**Requirement**
Retype all of the lines below with no changes.
===
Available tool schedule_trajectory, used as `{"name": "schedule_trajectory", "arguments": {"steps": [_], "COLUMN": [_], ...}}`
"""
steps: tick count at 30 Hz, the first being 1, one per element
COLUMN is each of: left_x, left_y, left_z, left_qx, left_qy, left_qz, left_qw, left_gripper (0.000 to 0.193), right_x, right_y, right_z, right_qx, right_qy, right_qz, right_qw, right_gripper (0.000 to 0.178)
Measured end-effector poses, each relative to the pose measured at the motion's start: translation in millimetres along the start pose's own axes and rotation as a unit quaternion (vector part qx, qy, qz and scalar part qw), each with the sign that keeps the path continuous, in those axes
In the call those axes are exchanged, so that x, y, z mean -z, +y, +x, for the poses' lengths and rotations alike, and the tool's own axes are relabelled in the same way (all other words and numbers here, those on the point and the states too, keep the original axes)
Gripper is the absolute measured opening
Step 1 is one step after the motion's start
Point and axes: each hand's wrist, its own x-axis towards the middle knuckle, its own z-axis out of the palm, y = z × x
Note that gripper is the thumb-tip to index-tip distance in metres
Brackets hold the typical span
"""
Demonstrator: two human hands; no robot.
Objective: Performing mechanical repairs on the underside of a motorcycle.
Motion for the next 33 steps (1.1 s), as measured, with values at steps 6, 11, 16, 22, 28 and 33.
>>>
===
**Answer to this problem**
Available tool schedule_trajectory, used as `{"name": "schedule_trajectory", "arguments": {"steps": [_], "COLUMN": [_], ...}}`
"""
steps: tick count at 30 Hz, the first being 1, one per element
COLUMN is each of: left_x, left_y, left_z, left_qx, left_qy, left_qz, left_qw, left_gripper (0.000 to 0.193), right_x, right_y, right_z, right_qx, right_qy, right_qz, right_qw, right_gripper (0.000 to 0.178)
Measured end-effector poses, each relative to the pose measured at the motion's start: translation in millimetres along the start pose's own axes and rotation as a unit quaternion (vector part qx, qy, qz and scalar part qw), each with the sign that keeps the path continuous, in those axes
In the call those axes are exchanged, so that x, y, z mean -z, +y, +x, for the poses' lengths and rotations alike, and the tool's own axes are relabelled in the same way (all other words and numbers here, those on the point and the states too, keep the original axes)
Gripper is the absolute measured opening
Step 1 is one step after the motion's start
Point and axes: each hand's wrist, its own x-axis towards the middle knuckle, its own z-axis out of the palm, y = z × x
Note that gripper is the thumb-tip to index-tip distance in metres
Brackets hold the typical span
"""
Demonstrator: two human hands; no robot.
Objective: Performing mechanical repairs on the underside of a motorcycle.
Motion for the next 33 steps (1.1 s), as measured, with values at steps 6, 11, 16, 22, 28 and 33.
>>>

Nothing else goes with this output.